Por Marcos I. Galván Ramos (*)
¿Qué es lo que realmente importa? ¿Que una persona te sea leal o que solo te haga creer que es leal? En el mismo sentido, ¿qué es lo que realmente importa? ¿Que el Estado te proteja o que solo te haga sentir protegido/a?
El aumento de penas no es más que una promesa de sanción incapaz de hacerse cargo de la reducción o prevención de criminalidad. Es solo una intención legislativa con apariencia de severidad y autoridad, pero que, en realidad, resulta inservible en tiempos de violencia. Una clara muestra se expone al revisar el modo en que se lo ha utilizado frente a la extorsión. El artículo 200 del Código Penal que regula dicho delito patrimonial ha sido modificado ocho (08) veces entre el 2001 y el 2023 para endurecer la pena de prisión, criminalizar nuevas modalidades e insertar agravantes. Sumado a ello, se advierten complementos punitivos contra la extorsión como la creación de los delitos de marcaje (2012) y de sicariato (2015). Fueron propuestas galopantes que no funcionaron, pues el fenómeno extorsivo siguió evolucionando de la peor forma en el norte del país y después en la capital.
Paradójicamente, el aumento de penas y la extorsión tienen algo en común. Ambos se basan en la administración del miedo y el escarmiento para direccionar comportamientos. La diferencia es que la extorsión es individual e interpersonal; atemoriza y se vale de la comunicación y el acceso directo a las personas para mortificarlas y dañarlas con efectividad cuando no se someten a cobros ilícitos. Por su parte, el aumento de penas es una advertencia colectiva de castigo desvinculada de intervenciones fácticas frente a la dinámica de la extorsión, resultando débil para la percepción los actores delictivos. Su incidencia es especulativa pues se confía en una posible desmotivación o desactivación de actitudes violentas a partir de simples amenazas punitivas. Detrás de esta medida no existe ninguna fundamentación empírica.
Cabe resaltar que la amenaza, el riesgo y la afrenta forman parte estructural de la cultura de la violencia.

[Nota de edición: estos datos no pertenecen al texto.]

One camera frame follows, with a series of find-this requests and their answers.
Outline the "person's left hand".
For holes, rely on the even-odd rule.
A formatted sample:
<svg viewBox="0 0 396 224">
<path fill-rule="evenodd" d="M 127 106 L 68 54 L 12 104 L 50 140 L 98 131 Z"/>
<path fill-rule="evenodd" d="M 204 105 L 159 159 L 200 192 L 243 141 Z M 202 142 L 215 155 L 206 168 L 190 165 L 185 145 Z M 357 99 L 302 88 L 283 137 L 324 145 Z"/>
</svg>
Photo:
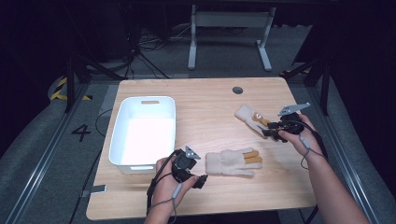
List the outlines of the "person's left hand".
<svg viewBox="0 0 396 224">
<path fill-rule="evenodd" d="M 172 176 L 172 162 L 174 157 L 167 161 L 166 158 L 157 161 L 157 168 L 161 168 L 160 179 L 156 185 L 152 196 L 153 207 L 149 209 L 148 214 L 151 217 L 171 216 L 174 210 L 178 207 L 184 198 L 184 195 L 197 182 L 199 177 L 192 175 L 186 181 L 181 183 L 181 189 L 175 199 L 172 198 L 174 191 L 177 189 L 179 183 Z"/>
</svg>

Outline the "beige glove with bear print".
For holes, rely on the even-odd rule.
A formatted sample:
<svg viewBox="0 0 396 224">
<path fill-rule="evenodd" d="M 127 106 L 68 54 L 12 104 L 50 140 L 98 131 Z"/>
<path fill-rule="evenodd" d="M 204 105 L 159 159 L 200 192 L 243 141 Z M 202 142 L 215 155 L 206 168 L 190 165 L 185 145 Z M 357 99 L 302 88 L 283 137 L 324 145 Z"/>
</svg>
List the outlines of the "beige glove with bear print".
<svg viewBox="0 0 396 224">
<path fill-rule="evenodd" d="M 260 137 L 266 138 L 262 131 L 268 130 L 268 123 L 270 120 L 266 118 L 262 113 L 253 109 L 249 105 L 241 105 L 235 112 L 234 115 L 243 121 L 251 131 L 257 133 Z"/>
</svg>

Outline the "person's right hand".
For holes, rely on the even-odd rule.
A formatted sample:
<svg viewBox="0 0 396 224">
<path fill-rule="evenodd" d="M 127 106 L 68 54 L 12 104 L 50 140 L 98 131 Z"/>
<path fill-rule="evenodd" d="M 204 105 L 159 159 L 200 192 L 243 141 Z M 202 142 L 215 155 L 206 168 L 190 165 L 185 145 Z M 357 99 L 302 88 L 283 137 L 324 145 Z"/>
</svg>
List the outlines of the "person's right hand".
<svg viewBox="0 0 396 224">
<path fill-rule="evenodd" d="M 320 149 L 318 141 L 309 129 L 304 128 L 300 134 L 280 131 L 279 135 L 290 142 L 307 161 L 323 158 L 322 150 Z"/>
</svg>

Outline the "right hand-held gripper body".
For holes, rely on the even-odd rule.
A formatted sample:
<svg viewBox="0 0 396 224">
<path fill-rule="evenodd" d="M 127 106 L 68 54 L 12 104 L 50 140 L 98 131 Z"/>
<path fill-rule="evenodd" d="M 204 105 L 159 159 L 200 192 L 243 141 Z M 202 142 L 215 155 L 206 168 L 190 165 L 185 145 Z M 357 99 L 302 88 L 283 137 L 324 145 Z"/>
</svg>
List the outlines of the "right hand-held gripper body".
<svg viewBox="0 0 396 224">
<path fill-rule="evenodd" d="M 300 134 L 304 130 L 303 122 L 298 111 L 308 108 L 309 103 L 299 105 L 285 105 L 279 112 L 280 126 L 284 131 L 292 134 Z"/>
</svg>

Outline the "yellow black hazard tape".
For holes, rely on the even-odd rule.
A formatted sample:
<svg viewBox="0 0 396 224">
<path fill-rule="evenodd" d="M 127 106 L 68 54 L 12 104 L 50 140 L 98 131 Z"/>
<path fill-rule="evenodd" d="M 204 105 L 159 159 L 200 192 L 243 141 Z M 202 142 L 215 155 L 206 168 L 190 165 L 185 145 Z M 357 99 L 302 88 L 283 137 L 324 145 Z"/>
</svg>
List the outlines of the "yellow black hazard tape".
<svg viewBox="0 0 396 224">
<path fill-rule="evenodd" d="M 61 91 L 64 87 L 64 85 L 66 84 L 67 81 L 67 77 L 62 77 L 61 80 L 59 81 L 58 85 L 56 86 L 53 94 L 50 96 L 51 100 L 67 100 L 67 95 L 66 94 L 61 94 Z M 93 97 L 92 95 L 84 95 L 82 97 L 82 100 L 84 101 L 90 101 L 92 100 Z"/>
</svg>

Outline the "beige glove with orange fingers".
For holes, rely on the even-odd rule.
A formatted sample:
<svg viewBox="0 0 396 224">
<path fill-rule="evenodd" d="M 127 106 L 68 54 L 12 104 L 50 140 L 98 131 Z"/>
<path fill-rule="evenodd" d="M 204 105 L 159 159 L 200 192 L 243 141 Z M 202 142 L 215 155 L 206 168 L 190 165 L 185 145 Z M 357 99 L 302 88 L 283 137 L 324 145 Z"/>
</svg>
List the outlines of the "beige glove with orange fingers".
<svg viewBox="0 0 396 224">
<path fill-rule="evenodd" d="M 262 168 L 259 151 L 252 147 L 205 154 L 205 171 L 210 175 L 254 176 Z"/>
</svg>

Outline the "white metal desk frame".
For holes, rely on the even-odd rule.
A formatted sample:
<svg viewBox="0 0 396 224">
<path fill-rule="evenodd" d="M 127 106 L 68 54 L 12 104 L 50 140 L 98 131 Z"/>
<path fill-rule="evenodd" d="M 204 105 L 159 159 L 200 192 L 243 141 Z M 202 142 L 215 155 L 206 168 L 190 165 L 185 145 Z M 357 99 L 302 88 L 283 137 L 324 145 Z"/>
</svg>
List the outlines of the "white metal desk frame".
<svg viewBox="0 0 396 224">
<path fill-rule="evenodd" d="M 188 69 L 194 70 L 197 56 L 196 29 L 198 27 L 236 27 L 236 28 L 262 28 L 262 38 L 256 41 L 262 65 L 265 71 L 271 71 L 266 42 L 270 33 L 276 8 L 270 7 L 265 12 L 231 12 L 231 11 L 201 11 L 196 5 L 191 7 L 191 44 L 188 59 Z"/>
</svg>

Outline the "grey tape strip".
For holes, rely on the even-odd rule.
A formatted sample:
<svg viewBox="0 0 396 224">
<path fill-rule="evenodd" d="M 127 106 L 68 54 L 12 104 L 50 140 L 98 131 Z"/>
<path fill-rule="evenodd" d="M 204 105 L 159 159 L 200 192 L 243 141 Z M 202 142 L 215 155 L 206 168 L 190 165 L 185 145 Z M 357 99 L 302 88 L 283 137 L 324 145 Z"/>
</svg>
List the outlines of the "grey tape strip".
<svg viewBox="0 0 396 224">
<path fill-rule="evenodd" d="M 84 189 L 81 193 L 81 196 L 90 197 L 92 194 L 95 193 L 106 192 L 106 189 L 107 189 L 107 185 L 92 186 L 90 189 Z"/>
</svg>

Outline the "white plastic bin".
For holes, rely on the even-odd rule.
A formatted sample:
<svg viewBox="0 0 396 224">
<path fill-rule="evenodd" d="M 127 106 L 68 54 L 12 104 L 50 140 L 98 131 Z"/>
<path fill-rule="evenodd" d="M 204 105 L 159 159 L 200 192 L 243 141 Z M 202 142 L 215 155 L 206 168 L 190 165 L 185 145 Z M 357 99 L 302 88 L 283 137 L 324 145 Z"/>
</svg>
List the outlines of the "white plastic bin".
<svg viewBox="0 0 396 224">
<path fill-rule="evenodd" d="M 108 158 L 124 174 L 155 172 L 175 149 L 176 103 L 169 96 L 124 99 L 116 116 Z"/>
</svg>

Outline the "black metal stand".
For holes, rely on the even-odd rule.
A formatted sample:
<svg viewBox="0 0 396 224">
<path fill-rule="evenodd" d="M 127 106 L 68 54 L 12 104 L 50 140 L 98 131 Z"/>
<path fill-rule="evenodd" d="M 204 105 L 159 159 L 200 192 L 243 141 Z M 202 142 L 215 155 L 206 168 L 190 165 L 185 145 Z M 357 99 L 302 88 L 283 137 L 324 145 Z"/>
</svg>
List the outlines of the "black metal stand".
<svg viewBox="0 0 396 224">
<path fill-rule="evenodd" d="M 304 79 L 304 85 L 306 87 L 315 87 L 319 81 L 321 81 L 319 105 L 325 116 L 328 115 L 328 95 L 330 86 L 330 66 L 325 60 L 315 59 L 309 63 L 303 63 L 302 65 L 294 68 L 290 71 L 284 70 L 279 76 L 284 79 L 290 79 L 298 74 L 302 74 L 307 70 L 307 75 Z"/>
<path fill-rule="evenodd" d="M 77 100 L 77 94 L 75 92 L 75 77 L 77 77 L 79 82 L 82 84 L 89 84 L 92 79 L 87 66 L 93 67 L 113 80 L 126 80 L 126 77 L 117 75 L 110 69 L 105 68 L 101 64 L 94 62 L 85 56 L 72 54 L 66 64 L 67 99 L 65 113 L 68 113 L 72 110 L 75 101 Z"/>
</svg>

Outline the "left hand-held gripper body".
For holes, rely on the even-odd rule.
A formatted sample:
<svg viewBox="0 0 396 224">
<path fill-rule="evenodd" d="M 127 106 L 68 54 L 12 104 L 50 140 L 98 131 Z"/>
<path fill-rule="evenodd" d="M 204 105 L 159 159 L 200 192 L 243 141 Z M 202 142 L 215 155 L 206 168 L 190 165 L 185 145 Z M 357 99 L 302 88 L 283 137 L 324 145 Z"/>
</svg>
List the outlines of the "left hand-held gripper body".
<svg viewBox="0 0 396 224">
<path fill-rule="evenodd" d="M 185 146 L 185 149 L 178 149 L 177 156 L 172 163 L 173 178 L 178 183 L 188 180 L 192 176 L 191 169 L 200 159 L 201 157 L 189 146 Z"/>
</svg>

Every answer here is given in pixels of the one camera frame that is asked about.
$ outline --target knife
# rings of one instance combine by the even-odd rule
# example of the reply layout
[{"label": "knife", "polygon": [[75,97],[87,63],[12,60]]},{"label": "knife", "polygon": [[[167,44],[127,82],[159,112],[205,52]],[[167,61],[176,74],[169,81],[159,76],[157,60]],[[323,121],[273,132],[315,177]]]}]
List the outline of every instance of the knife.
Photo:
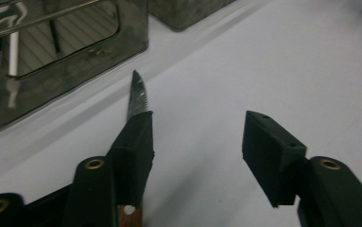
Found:
[{"label": "knife", "polygon": [[[127,121],[138,114],[147,113],[147,89],[139,73],[134,70],[130,86]],[[141,227],[143,219],[142,203],[136,208],[133,205],[120,205],[119,222],[121,227]]]},{"label": "knife", "polygon": [[139,73],[134,70],[133,77],[130,86],[130,98],[128,106],[128,116],[127,120],[129,121],[131,117],[148,110],[147,102],[147,90],[143,79],[140,77]]}]

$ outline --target black plastic part
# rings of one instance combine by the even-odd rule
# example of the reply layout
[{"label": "black plastic part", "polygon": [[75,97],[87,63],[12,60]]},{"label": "black plastic part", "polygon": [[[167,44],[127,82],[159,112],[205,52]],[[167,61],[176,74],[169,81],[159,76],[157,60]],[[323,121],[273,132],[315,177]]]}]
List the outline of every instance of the black plastic part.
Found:
[{"label": "black plastic part", "polygon": [[270,117],[246,113],[243,159],[273,207],[294,203],[306,146]]},{"label": "black plastic part", "polygon": [[22,197],[14,193],[0,194],[0,227],[22,226],[24,213],[24,201]]},{"label": "black plastic part", "polygon": [[62,223],[71,184],[26,206],[27,226],[57,227]]},{"label": "black plastic part", "polygon": [[[322,218],[325,226],[362,227],[362,184],[349,168],[335,159],[314,157],[306,170],[305,191],[310,191],[311,196],[305,196],[302,200],[311,204],[312,208],[303,209],[301,221]],[[308,218],[313,216],[313,209],[319,210],[319,216]]]},{"label": "black plastic part", "polygon": [[324,227],[319,207],[312,201],[301,200],[298,208],[299,220],[302,227]]},{"label": "black plastic part", "polygon": [[152,112],[129,119],[107,158],[112,161],[118,204],[139,207],[154,159]]},{"label": "black plastic part", "polygon": [[105,157],[78,165],[63,215],[62,227],[118,226],[112,167]]}]

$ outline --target plastic container
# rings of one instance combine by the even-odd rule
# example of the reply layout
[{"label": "plastic container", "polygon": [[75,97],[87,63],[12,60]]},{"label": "plastic container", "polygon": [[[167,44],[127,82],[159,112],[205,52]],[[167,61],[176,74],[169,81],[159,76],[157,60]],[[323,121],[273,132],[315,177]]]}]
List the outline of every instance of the plastic container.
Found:
[{"label": "plastic container", "polygon": [[149,0],[148,12],[169,26],[183,31],[235,0]]},{"label": "plastic container", "polygon": [[147,49],[147,0],[0,1],[0,128]]}]

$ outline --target wooden knife handle
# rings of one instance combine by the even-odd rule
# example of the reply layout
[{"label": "wooden knife handle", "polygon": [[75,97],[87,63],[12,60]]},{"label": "wooden knife handle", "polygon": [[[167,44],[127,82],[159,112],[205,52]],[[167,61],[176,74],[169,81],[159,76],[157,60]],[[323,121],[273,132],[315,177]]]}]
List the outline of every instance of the wooden knife handle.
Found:
[{"label": "wooden knife handle", "polygon": [[119,208],[119,226],[120,227],[142,227],[143,226],[143,205],[141,204],[131,215],[124,212],[124,205]]}]

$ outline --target white table surface
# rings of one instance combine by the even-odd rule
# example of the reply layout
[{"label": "white table surface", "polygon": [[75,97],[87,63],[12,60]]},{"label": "white table surface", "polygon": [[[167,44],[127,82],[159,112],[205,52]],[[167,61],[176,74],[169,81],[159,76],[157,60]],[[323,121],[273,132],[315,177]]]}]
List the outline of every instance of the white table surface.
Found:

Las biografías delictivas se organizan sobre la base de experiencias hostilmente desafiantes por lo cual una advertencia punitiva para personajes avezados resulta poco menos que lenguaje cotidiano que no produce conmoción alguna. No impacta. Muchas veces, incluso, la propia experiencia carcelaria es asumida como un símbolo de distinción.
En este marco, la persistencia en el aumento de penas frente a la extorsión se presenta, en efecto, como una estrategia, pero está rotundamente desvinculada de objetivos para neutralizar el fenómeno delictivo. Se trataría más bien de una estrategia desenfocada que intenta compensar la zozobra social con placebos securitarios de presunta/aparente mayor prisión. A saber, hacer sentir seguridad antes que realmente brindar seguridad. Lo que comúnmente se denomina populismo o populacherismo punitivo.
Lo propio se debe decir sobre la incorporación de nuevos delitos vinculados con actos extorsivos (terrorismo urbano, criminalidad sistemática, etc.), y el intento de reducir la mayoría de edad penal. No hay motivo para crear un nuevo marco legal cuando el actual ya cubre toda tipología extorsiva y conductas conexas y presenta, además, un agravante cualificado cuando se promueve la intervención de un menor de edad. Ya se cuenta con un marco punitivo repetidamente endurecido (durante más de veinte años), y no existe ningún vacío, laguna o imprecisión legal que impida al Estado hacer uso de este para perseguir, investigar o sancionar el fenómeno. Con ello, la cantidad de pena debe asumirse como un tópico secundario, y se debe focalizar más bien en las reglas de persecución práctica, lamentablemente debilitadas en los últimos meses (dificultad en allanamientos, complejización del concepto de crimen organizado, etc.)
Mover los cimientos de la política penal peruana es un recurso trillado que no ha dado resultados frente a crímenes violentos como la extorsión (quizá sí funcione contra delitos de cuello blanco por el perfil de los actores). Continuar con la misma estrategia evidencia un suspicaz régimen de administración de los miedos, pero no precisamente para disuadir actores delictivos -aunque así sea presentado-, sino para generar falsas sensaciones de seguridad en la ciudadanía, aprovechando el pánico que la avasalla día a día. El miedo queda convertido en un botín político.